DATASET ENTRIES section start

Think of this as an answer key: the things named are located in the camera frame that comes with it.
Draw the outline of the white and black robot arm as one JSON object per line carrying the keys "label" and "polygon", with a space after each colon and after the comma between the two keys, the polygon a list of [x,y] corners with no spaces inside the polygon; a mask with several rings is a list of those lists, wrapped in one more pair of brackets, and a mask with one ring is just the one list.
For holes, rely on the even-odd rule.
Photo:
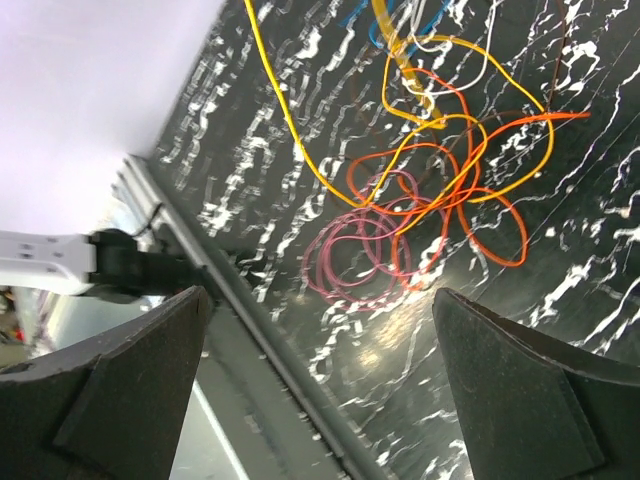
{"label": "white and black robot arm", "polygon": [[[243,318],[260,309],[231,275],[141,252],[128,235],[1,235],[5,285],[78,295],[102,285],[164,295],[210,280]],[[478,479],[635,479],[639,370],[501,317],[459,293],[433,319],[473,475]]]}

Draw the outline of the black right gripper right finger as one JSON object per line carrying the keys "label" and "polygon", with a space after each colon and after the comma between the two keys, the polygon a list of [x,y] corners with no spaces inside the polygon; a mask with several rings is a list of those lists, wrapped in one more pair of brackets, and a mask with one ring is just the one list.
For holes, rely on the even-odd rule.
{"label": "black right gripper right finger", "polygon": [[639,369],[449,288],[433,316],[477,479],[636,479]]}

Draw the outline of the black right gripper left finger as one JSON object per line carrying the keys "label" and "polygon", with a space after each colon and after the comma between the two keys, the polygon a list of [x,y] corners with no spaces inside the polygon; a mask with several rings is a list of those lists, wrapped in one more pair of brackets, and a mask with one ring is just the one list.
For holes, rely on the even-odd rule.
{"label": "black right gripper left finger", "polygon": [[168,478],[207,319],[208,295],[191,287],[122,325],[2,369],[2,478]]}

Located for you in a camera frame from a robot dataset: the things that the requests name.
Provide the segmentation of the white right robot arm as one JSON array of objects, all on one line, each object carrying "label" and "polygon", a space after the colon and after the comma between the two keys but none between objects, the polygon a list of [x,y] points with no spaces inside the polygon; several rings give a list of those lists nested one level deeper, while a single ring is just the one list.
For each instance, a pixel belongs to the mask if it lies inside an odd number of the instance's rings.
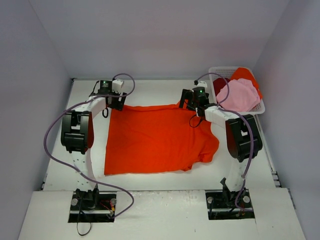
[{"label": "white right robot arm", "polygon": [[178,107],[193,111],[191,118],[199,119],[196,125],[189,124],[192,128],[210,123],[225,130],[227,150],[234,161],[228,176],[220,182],[221,200],[225,205],[233,206],[245,189],[246,176],[253,158],[263,147],[254,116],[224,109],[218,103],[210,103],[209,94],[203,86],[183,89]]}]

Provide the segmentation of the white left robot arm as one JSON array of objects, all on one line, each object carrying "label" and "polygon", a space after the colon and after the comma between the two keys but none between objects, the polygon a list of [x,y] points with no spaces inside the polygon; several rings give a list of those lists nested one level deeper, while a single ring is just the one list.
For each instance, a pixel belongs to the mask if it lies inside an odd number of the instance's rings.
[{"label": "white left robot arm", "polygon": [[61,144],[72,158],[78,173],[75,196],[78,205],[84,210],[94,210],[100,204],[99,188],[91,160],[94,143],[93,119],[102,113],[108,117],[109,109],[121,111],[125,103],[125,92],[121,79],[100,80],[97,93],[92,92],[88,101],[69,110],[62,118]]}]

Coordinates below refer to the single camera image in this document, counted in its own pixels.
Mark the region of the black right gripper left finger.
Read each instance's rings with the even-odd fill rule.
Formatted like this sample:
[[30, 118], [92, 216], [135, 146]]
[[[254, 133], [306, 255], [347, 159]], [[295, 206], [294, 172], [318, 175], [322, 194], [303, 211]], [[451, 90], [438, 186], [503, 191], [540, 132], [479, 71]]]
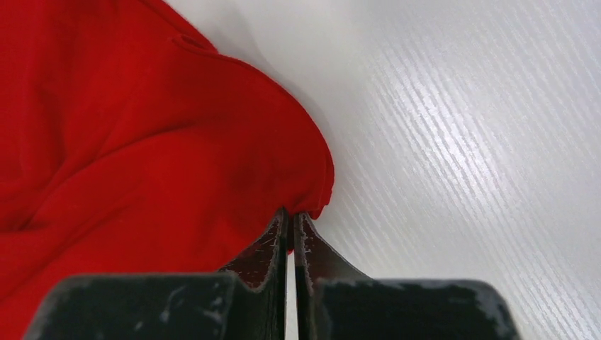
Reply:
[[72, 276], [40, 304], [26, 339], [283, 339], [289, 216], [211, 273]]

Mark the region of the red t-shirt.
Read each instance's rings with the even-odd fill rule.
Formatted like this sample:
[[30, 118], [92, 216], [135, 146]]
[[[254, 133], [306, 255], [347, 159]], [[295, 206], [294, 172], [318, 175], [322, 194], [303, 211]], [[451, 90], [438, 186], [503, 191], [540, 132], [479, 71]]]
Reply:
[[214, 271], [334, 175], [299, 102], [167, 2], [1, 2], [2, 339], [68, 276]]

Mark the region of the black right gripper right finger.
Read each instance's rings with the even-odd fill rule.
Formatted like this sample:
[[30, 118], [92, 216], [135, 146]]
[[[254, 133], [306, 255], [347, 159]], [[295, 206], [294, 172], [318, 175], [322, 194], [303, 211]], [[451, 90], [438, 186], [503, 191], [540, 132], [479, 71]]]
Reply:
[[520, 339], [503, 297], [480, 280], [376, 279], [293, 218], [300, 339]]

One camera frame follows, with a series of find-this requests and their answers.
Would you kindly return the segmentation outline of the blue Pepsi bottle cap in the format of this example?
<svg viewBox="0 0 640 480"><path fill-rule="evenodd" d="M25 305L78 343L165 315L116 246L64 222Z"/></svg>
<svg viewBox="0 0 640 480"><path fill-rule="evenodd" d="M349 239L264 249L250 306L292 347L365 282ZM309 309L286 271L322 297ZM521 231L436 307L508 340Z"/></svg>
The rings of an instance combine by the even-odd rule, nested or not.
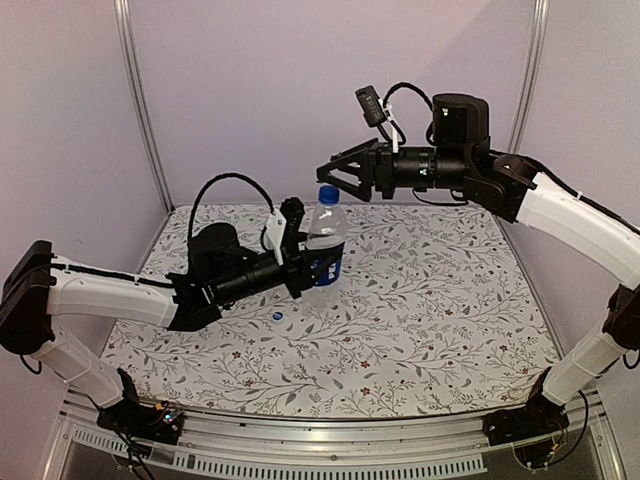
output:
<svg viewBox="0 0 640 480"><path fill-rule="evenodd" d="M318 191L318 202L326 206L337 205L340 201L340 190L332 185L322 185Z"/></svg>

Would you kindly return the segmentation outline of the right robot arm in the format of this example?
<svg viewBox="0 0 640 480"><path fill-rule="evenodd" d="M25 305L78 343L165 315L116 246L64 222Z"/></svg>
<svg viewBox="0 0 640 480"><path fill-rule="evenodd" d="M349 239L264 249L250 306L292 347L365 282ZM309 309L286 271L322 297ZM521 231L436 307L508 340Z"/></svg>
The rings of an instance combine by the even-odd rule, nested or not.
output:
<svg viewBox="0 0 640 480"><path fill-rule="evenodd" d="M376 139L334 155L317 179L368 202L396 189L458 191L510 223L541 231L618 280L608 316L536 382L517 427L537 436L556 410L627 352L639 347L639 230L571 189L539 161L490 147L489 106L480 98L441 93L428 100L425 147Z"/></svg>

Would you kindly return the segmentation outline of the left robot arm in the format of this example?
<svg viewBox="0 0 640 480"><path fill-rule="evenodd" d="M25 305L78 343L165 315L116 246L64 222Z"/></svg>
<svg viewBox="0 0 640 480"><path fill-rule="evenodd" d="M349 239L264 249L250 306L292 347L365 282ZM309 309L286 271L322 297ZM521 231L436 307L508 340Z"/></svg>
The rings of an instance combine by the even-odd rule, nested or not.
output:
<svg viewBox="0 0 640 480"><path fill-rule="evenodd" d="M341 250L304 250L302 239L296 227L267 234L271 247L258 253L240 245L232 225L214 223L189 239L186 273L163 281L76 264L54 255L50 242L37 241L3 286L1 345L49 366L99 407L110 408L126 433L141 433L149 415L136 402L130 380L54 324L54 317L119 318L195 332L239 300L280 285L298 298L314 287Z"/></svg>

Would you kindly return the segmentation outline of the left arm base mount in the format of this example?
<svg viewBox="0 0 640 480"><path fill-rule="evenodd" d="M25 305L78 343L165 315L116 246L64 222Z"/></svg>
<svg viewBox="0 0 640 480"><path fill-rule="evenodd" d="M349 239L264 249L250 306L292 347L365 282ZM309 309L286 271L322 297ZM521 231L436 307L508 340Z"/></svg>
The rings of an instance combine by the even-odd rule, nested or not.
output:
<svg viewBox="0 0 640 480"><path fill-rule="evenodd" d="M123 436L177 445L184 425L184 411L176 404L160 401L154 406L140 403L130 375L118 368L123 383L122 399L99 408L97 425Z"/></svg>

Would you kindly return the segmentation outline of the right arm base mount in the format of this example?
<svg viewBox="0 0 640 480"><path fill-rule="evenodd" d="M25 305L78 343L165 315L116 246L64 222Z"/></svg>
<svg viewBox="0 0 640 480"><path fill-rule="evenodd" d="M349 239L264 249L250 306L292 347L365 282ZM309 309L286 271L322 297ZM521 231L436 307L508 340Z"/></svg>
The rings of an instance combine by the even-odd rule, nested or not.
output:
<svg viewBox="0 0 640 480"><path fill-rule="evenodd" d="M559 432L569 427L563 406L543 396L535 386L523 406L499 409L482 417L482 432L491 446Z"/></svg>

DATASET ENTRIES section end

### WHAT YOU HAVE TO DO
Counting only lines that hold the string "requests", give the number of such lines in the records. Write nothing else.

### FINISHED EXERCISE
2